Players of these cults may take quite different roles, but they all share the use of the Harmony Rune for the communication magic. (This used to be the Issaries Rune aka Trade Rune, described as a combination of Mobility and Harmony, indicating the movement of information, ideas and goods, which was shared by the cults under RQ3 rules. RQG turned this back to the Cults of Prax catalogue of runes.)

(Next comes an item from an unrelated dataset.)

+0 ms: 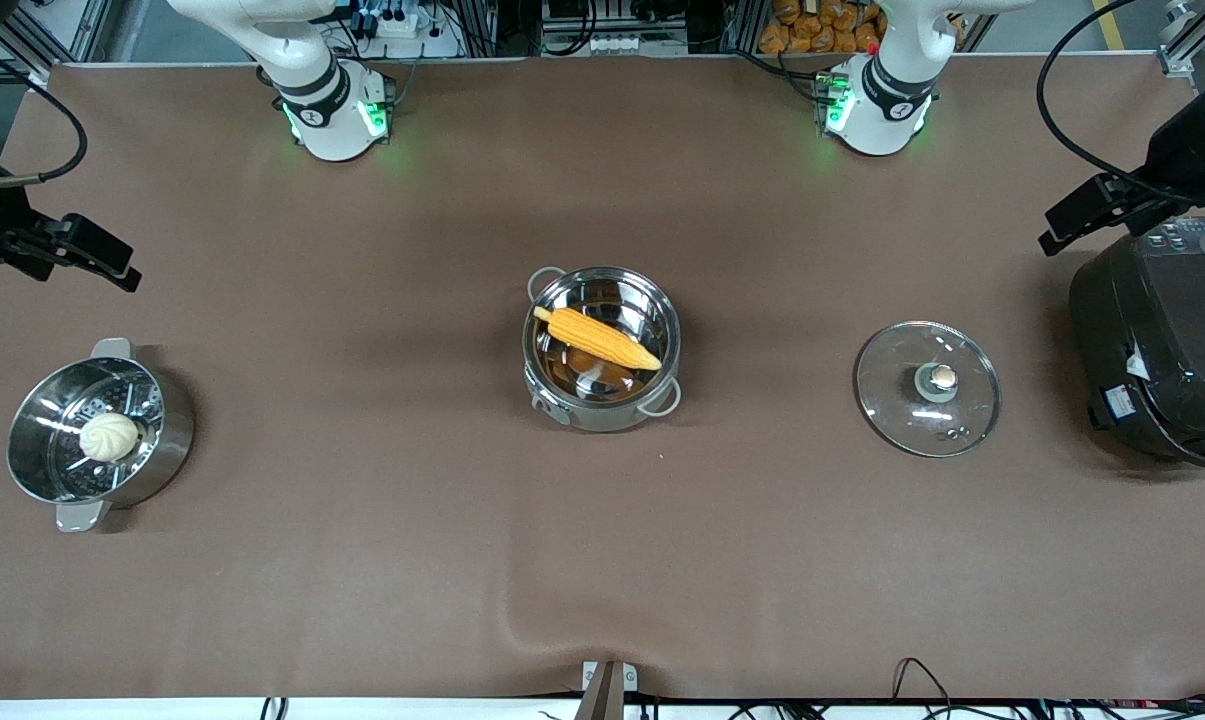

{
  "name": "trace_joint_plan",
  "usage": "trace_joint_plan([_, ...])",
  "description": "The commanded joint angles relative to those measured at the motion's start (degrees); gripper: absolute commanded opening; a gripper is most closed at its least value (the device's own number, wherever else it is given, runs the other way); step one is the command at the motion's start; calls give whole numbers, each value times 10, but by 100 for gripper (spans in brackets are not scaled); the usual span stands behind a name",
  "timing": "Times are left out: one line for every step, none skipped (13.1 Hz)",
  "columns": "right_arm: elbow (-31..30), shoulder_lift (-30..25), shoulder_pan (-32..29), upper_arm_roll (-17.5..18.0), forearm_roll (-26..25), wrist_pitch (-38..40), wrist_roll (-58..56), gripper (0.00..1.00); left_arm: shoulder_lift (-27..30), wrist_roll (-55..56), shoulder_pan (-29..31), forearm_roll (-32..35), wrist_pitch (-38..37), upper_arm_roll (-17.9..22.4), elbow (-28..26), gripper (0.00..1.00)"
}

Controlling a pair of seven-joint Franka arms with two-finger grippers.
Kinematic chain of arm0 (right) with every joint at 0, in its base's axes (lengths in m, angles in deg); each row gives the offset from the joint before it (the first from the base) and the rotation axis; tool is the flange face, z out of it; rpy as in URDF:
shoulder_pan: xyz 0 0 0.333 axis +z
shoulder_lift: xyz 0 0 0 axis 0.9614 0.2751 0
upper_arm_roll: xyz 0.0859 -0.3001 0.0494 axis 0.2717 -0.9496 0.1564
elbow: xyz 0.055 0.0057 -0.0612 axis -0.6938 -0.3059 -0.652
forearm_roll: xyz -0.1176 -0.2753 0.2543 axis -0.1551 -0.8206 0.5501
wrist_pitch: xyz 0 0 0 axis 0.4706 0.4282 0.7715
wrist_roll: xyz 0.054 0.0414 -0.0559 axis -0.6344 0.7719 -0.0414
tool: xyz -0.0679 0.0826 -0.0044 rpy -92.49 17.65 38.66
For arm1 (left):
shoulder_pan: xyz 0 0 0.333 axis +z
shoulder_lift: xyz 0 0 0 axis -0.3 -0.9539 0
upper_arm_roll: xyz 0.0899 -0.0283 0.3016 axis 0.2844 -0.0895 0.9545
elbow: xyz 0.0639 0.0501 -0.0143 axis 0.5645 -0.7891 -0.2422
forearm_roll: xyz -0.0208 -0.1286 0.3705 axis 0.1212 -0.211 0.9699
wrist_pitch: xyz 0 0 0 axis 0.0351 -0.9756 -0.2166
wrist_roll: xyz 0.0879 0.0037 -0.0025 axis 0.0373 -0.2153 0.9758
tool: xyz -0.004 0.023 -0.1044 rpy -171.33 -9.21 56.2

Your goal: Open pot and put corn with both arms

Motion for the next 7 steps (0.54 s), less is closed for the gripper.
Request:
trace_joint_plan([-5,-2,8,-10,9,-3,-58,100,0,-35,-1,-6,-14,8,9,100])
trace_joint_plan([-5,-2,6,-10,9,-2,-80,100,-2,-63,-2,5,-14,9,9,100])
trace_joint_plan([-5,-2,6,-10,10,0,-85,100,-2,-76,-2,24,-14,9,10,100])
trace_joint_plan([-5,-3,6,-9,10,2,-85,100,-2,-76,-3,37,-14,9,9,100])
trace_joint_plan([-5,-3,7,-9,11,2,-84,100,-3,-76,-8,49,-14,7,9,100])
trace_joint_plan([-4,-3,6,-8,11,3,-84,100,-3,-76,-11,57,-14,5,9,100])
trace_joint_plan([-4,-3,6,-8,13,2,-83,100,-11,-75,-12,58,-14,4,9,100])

The merchant occupation in RQG assumes that a character in the merchant occupation goes about echanging and transporting goods, making a slight profit out of each transaction, at least in the long run. The range of this activity varies - you have the local trade (Harst aka Spare Grain) who distributes surplus and exchanges cash crops for basic living requirements (e.g. for the orchard-tenders in Apple Lane), you have the caravanserai andlocal market managers who interact with the Spare Grain network to accumulate cash crops and to interface with the caravan merchants (the Garzeen subcult), and you have the caravan merchants who may travel into distant lands to acquire exotic goods and hard-to-get essentials and luxuries required in ceremony and diplomacy.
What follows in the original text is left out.